第17回(平成26年度) 精神保健福祉士国家試験 精神保健福祉の理論と相談援助の展開 問60 (訂正依頼・報告はこちら)

次の事例を読んで、問題について答えなさい。

〔事 例〕
Cさん(61歳、男性)は、6人きょうだいの末っ子として生まれた。小中学校時代は、口数が少なくおとなしい性格だったが、イライラすると店で万引きをしてしまう盗癖があり、何度か警察に補導されたこともあった。中学卒業後に就職するが、仕事は長続きせず、転職を繰り返していた。母親が死亡し、父親と二人暮らしになったことから、父親が勤務する工務店で一緒に働くようになり、何とか辞めずに勤めていた。
しかし、幼少期からの盗癖は改善されず、25歳の時、執行猶予中に万引きで逮捕され、初めて刑務所に服役する。それ以後同様の行為で4回服役している。
Cさんが57歳の時、父親が死亡した。そのころから仕事に行かなくなり、また万引きをして逮捕され、懲役2年の実刑で5回目の服役となった。服役中に息苦しさや手足のしびれを訴え不穏になるなどして、刑務所の矯正医官より、知的障害とパニック障害と診断され投薬を受けた。きょうだい全員が出所後の受け入れや今後のかかわりを拒否していることから、刑務所のD福祉専門官が支援を開始した。

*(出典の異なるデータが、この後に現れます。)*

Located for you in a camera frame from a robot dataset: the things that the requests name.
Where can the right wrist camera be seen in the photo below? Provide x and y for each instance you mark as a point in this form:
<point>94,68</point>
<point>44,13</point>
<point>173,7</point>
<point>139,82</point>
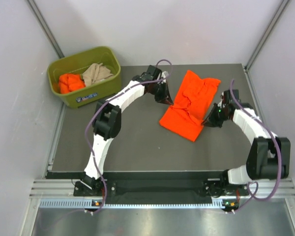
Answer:
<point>226,97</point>

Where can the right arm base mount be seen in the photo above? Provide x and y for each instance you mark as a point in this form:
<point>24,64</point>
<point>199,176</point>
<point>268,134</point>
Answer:
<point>221,187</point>

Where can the orange t-shirt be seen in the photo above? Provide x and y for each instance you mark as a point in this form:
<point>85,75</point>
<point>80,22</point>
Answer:
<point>191,104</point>

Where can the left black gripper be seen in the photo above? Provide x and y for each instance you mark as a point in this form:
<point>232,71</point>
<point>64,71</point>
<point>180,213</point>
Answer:
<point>165,92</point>

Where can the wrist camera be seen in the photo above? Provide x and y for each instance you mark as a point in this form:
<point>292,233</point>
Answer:
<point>153,73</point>
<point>226,97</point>

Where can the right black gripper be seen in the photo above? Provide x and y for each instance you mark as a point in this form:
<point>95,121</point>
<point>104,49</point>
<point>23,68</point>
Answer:
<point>211,120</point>

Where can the black centre mounting plate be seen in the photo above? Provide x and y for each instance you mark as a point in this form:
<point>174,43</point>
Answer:
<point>156,192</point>

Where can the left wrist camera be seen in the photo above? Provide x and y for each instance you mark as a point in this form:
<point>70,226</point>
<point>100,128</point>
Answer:
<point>153,73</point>

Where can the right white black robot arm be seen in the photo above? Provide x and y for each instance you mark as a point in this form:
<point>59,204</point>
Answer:
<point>262,161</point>

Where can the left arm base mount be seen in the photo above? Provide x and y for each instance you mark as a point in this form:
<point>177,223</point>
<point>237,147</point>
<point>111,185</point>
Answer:
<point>88,187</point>

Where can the olive green plastic bin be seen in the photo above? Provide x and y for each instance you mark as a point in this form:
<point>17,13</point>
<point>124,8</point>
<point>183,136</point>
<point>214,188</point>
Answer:
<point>79,63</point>

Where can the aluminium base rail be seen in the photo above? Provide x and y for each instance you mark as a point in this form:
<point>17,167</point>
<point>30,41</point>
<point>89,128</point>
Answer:
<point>56,193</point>

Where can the orange shirt in bin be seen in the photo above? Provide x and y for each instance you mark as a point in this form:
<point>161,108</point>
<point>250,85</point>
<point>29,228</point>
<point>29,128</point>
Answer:
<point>70,82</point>

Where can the beige shirt in bin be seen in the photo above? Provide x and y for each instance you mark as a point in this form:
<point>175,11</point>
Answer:
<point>96,73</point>

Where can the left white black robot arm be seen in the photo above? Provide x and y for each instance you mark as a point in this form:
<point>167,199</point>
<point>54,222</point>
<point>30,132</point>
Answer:
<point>106,121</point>

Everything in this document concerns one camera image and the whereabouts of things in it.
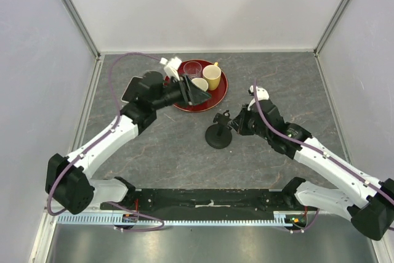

出所が近づき、知的障害もあることから、地域の支援機関につなぐことにした。Cさんの出所に向けてX地域生活定着支援センターのE精神保健福祉士が支援することになった。

E精神保健福祉士の支援により、出所と同時に生活保護を受給してアパートに住み、Y精神科病院に通院することになった。しかし、服薬がうまくコントロールできず、パニック障害の症状が頻発し、イライラ・不穏も強まり、通院先に任意入院することになった。入院後、規則正しい服薬により安定した。本人が退院したいと口にするようになったので、Y精神科病院のF精神保健福祉士が退院に向けて具体的な支援を開始した。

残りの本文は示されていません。